1.1.4 As the location of HPMAs have not yet been identified, it is only possible to undertake an initial SEIA at this stage involving a preliminary consideration or scoping of the type of impacts that could arise from the future designation of HPMAs and restrictions/requirements placed on activities within HPMAs. Once sites have been selected and proposed for designation, it will be possible to undertake an updated SEIA involving spatial analysis of specific potential sites and a more detailed assessment of the scale of potential socio-economic effects. This report therefore carries out an initial scoping of potential impacts, and sets out the methodology for assessing the social and economic effects once locations have been identified.
1.2 Social and Economic Impact Assessment
1.2.1 The purpose of the SEIA is to identify and assess the potential economic and social effects of a proposed development or policy on the lives and circumstances of people, their families and their communities. It considers the potential economic benefits and costs, and their distribution among different groups, to inform the assessment of potential impacts on individuals, businesses, communities and society.
1.2.2 The SEIA for HPMAs aims to assess the potential economic and social impacts of the proposed designation and management of HPMAs. It will be informed by relevant guidance, due to be published for MPAs.

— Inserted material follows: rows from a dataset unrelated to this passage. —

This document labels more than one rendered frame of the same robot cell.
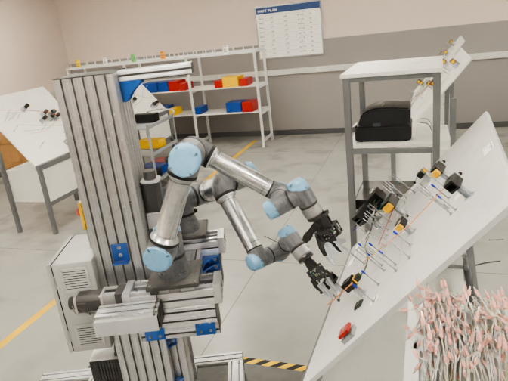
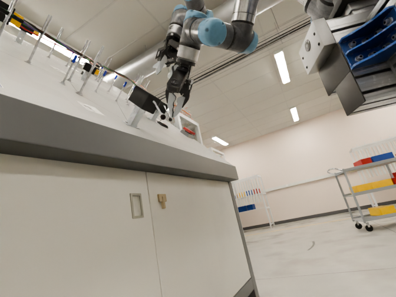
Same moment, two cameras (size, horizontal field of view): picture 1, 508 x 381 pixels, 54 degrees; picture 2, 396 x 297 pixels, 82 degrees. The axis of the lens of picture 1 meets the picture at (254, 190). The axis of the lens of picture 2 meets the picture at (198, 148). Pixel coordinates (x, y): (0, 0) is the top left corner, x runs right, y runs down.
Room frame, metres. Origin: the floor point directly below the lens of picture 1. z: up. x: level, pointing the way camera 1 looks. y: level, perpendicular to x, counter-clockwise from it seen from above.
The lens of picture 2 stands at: (2.56, -0.16, 0.66)
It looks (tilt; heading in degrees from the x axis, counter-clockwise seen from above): 18 degrees up; 184
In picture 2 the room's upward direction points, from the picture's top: 12 degrees counter-clockwise
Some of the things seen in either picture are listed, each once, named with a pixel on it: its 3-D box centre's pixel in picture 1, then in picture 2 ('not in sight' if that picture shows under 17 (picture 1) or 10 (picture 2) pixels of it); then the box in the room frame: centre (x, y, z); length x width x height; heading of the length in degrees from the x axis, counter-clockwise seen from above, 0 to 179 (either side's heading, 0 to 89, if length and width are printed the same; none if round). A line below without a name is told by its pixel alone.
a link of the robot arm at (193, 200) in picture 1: (182, 199); not in sight; (2.45, 0.38, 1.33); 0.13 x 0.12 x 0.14; 125
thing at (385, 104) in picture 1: (383, 120); not in sight; (2.74, -0.77, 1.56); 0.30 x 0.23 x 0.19; 70
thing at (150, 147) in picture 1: (153, 148); not in sight; (7.32, 1.44, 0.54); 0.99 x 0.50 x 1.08; 163
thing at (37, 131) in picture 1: (48, 156); not in sight; (6.28, 2.58, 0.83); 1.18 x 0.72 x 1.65; 160
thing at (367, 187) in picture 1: (385, 195); not in sight; (2.78, -0.79, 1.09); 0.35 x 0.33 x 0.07; 158
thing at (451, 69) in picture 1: (428, 134); not in sight; (5.15, -1.93, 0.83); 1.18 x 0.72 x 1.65; 161
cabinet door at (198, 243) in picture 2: not in sight; (209, 237); (1.77, -0.24, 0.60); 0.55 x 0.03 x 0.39; 158
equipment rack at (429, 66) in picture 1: (397, 217); not in sight; (2.81, -0.86, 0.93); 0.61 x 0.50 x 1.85; 158
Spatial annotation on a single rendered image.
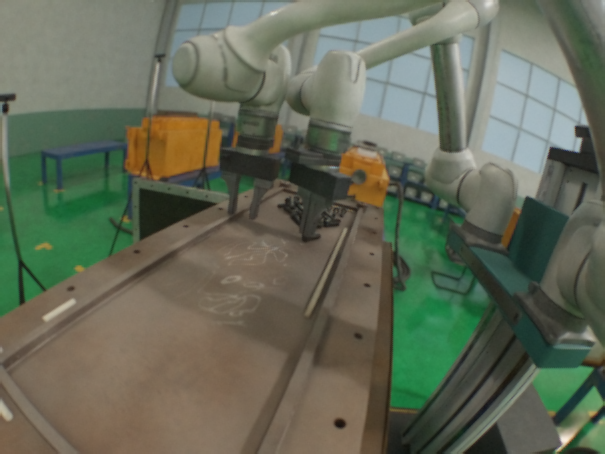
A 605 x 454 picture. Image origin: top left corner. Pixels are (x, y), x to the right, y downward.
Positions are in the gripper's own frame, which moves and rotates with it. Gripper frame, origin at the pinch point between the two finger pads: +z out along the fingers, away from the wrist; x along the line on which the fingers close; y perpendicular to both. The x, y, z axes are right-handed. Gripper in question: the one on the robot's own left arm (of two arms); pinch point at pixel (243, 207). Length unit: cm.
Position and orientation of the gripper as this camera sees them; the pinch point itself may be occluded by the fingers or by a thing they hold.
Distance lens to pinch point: 69.7
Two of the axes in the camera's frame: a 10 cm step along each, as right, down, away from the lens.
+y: -1.8, 3.2, -9.3
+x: 9.6, 2.5, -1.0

1.2.3 The objectives of the SEIA are, for each individual HPMA:
- Identify the activities taking place, and the activities that could be affected by designation of each proposed site and how;
- Identify and estimate the costs to potentially affected activities, specifically arising from the proposed management scenarios for each pHPMA;
- Identify any communities and social groups that may be adversely or positively affected by designation proposals, and quantify the scale of such impacts where possible;
- Estimate the costs to government (public sector costs) associated with the designation and management of the sites;
- Identify, describe and quantify the potential costs and benefits to society as a whole associated with designation of each individual site.
1.2.4 Based on the individual HPMA impact assessments, a combined assessment is also required to estimate the potential aggregate costs of designation and management of the HPMAs as a whole and the combined impact on potentially affected marine activities, communities, social groups and Government.
1.2.5 A cumulative assessment is also required to present information on the potential total impact as a result of all HPMAs and other planned projects such as renewable energy development to date.
1.2.6 The assessment provides Marine Scotland Directorate with evidence on economic and social effects to inform a Business and Regulatory Impact Assessment (BRIA), and a Sustainability Appraisal for the proposals. Within the assessment, understanding of the distribution of impacts will include identification of whether any island communities in Scotland could be affected in a significantly different way from mainland communities, as required by the Islands Act 2018.